EXERCISE GOAL
Only the lines below starting at the one that contains "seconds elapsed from" and ending at the one that contains "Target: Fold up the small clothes" are to be reproduced, exactly and with both ends kept.
(RECORD EXCERPTS begins)
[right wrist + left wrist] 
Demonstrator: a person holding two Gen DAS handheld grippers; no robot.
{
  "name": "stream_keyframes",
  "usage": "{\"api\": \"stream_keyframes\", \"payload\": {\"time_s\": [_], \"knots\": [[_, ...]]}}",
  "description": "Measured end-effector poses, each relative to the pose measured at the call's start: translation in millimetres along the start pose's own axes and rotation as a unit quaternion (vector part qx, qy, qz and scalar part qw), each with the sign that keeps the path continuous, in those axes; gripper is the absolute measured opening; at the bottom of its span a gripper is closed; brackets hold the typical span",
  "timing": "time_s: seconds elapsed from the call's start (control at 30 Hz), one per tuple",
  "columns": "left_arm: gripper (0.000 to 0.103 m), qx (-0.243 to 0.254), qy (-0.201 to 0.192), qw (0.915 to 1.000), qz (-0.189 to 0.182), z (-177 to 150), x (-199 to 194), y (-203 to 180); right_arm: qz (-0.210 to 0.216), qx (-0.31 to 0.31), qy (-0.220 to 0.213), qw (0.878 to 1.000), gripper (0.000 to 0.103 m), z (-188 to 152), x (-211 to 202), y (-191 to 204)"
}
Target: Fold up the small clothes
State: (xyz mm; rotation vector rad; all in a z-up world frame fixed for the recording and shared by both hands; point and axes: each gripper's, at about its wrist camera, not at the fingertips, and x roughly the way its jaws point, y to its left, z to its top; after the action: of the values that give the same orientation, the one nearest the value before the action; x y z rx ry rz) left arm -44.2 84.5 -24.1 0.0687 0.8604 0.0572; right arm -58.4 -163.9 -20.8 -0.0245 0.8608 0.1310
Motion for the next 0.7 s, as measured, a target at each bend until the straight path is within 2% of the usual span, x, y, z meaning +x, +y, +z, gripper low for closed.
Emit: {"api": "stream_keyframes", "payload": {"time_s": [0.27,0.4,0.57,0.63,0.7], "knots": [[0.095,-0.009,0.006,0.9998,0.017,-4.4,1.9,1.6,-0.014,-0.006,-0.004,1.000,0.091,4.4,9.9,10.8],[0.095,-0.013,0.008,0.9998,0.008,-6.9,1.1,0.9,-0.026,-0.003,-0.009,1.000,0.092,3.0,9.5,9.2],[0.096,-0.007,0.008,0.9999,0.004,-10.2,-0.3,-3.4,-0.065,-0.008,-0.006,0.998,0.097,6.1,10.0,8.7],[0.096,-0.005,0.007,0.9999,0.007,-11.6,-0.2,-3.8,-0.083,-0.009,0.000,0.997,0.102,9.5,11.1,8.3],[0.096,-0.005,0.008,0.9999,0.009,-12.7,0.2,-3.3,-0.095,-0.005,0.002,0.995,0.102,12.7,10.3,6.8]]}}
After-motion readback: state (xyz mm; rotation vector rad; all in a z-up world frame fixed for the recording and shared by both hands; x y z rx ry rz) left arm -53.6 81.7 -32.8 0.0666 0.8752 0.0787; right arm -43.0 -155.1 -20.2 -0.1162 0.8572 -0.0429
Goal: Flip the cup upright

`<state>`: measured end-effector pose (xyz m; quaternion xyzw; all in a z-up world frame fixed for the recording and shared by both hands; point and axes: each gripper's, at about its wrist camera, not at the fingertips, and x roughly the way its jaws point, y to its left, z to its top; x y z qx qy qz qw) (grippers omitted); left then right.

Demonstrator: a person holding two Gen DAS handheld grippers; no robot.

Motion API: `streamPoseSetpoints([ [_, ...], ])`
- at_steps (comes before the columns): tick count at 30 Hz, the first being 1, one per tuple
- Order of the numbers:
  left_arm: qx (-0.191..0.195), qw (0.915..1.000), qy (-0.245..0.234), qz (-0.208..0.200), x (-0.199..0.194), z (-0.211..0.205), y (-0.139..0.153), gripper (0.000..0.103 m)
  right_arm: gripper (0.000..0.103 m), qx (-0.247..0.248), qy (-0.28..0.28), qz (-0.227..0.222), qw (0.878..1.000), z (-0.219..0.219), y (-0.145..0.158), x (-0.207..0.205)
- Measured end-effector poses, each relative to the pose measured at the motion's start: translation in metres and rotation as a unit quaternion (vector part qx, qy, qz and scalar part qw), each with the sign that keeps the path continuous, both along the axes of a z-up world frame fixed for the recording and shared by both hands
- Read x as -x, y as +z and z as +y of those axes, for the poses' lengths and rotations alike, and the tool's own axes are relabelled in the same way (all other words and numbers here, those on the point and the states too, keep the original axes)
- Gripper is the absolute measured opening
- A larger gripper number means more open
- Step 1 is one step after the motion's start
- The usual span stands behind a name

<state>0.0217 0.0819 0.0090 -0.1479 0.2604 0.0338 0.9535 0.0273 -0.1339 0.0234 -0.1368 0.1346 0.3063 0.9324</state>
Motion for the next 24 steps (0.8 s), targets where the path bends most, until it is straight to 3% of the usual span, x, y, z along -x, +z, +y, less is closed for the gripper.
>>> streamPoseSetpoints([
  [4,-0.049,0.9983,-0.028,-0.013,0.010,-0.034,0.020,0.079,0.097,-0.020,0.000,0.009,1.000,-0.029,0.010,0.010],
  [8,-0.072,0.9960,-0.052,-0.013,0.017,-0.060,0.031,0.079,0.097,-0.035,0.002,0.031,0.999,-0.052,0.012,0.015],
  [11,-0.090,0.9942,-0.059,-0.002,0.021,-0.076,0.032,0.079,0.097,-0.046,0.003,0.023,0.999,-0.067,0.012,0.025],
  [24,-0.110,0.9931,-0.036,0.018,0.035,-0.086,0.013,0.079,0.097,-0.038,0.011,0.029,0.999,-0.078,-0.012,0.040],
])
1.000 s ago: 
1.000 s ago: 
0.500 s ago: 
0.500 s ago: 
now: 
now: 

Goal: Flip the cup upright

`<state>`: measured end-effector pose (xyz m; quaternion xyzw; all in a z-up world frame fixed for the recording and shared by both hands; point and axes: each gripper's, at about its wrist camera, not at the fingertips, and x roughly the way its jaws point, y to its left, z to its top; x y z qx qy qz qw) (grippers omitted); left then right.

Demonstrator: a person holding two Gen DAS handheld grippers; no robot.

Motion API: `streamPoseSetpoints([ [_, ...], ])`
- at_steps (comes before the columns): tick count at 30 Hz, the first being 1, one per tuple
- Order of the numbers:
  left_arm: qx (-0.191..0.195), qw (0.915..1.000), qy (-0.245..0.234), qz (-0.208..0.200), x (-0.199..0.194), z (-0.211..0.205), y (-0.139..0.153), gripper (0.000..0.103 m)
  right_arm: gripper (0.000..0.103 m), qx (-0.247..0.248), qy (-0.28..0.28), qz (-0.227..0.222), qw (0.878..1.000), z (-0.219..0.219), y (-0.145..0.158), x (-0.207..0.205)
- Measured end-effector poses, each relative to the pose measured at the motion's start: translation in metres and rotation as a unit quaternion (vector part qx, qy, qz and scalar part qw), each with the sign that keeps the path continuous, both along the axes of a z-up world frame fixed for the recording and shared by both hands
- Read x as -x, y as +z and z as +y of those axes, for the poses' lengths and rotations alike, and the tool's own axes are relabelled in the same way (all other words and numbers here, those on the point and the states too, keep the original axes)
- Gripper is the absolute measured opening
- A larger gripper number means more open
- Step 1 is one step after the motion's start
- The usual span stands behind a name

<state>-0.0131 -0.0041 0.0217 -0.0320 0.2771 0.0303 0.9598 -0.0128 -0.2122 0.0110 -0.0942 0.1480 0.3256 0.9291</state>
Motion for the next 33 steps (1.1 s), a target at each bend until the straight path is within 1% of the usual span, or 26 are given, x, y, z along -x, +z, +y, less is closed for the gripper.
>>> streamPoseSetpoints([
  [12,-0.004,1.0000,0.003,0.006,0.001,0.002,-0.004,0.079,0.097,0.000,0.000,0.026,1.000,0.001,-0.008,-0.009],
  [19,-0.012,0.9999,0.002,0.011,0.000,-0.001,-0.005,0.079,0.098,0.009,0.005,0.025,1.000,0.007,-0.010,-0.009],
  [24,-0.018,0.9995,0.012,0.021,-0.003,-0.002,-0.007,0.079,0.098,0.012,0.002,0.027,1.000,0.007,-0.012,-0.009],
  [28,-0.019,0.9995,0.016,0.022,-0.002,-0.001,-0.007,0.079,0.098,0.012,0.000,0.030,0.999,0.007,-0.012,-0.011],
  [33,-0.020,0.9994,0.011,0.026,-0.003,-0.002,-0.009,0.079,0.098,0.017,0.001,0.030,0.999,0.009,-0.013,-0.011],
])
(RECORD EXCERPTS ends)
REPLY TO THE EXERCISE
  "timing": "time_s: seconds elapsed from the call's start (control at 30 Hz), one per tuple",
  "columns": "left_arm: gripper (0.000 to 0.103 m), qx (-0.243 to 0.254), qy (-0.201 to 0.192), qw (0.915 to 1.000), qz (-0.189 to 0.182), z (-177 to 150), x (-199 to 194), y (-203 to 180); right_arm: qz (-0.210 to 0.216), qx (-0.31 to 0.31), qy (-0.220 to 0.213), qw (0.878 to 1.000), gripper (0.000 to 0.103 m), z (-188 to 152), x (-211 to 202), y (-191 to 204)"
}
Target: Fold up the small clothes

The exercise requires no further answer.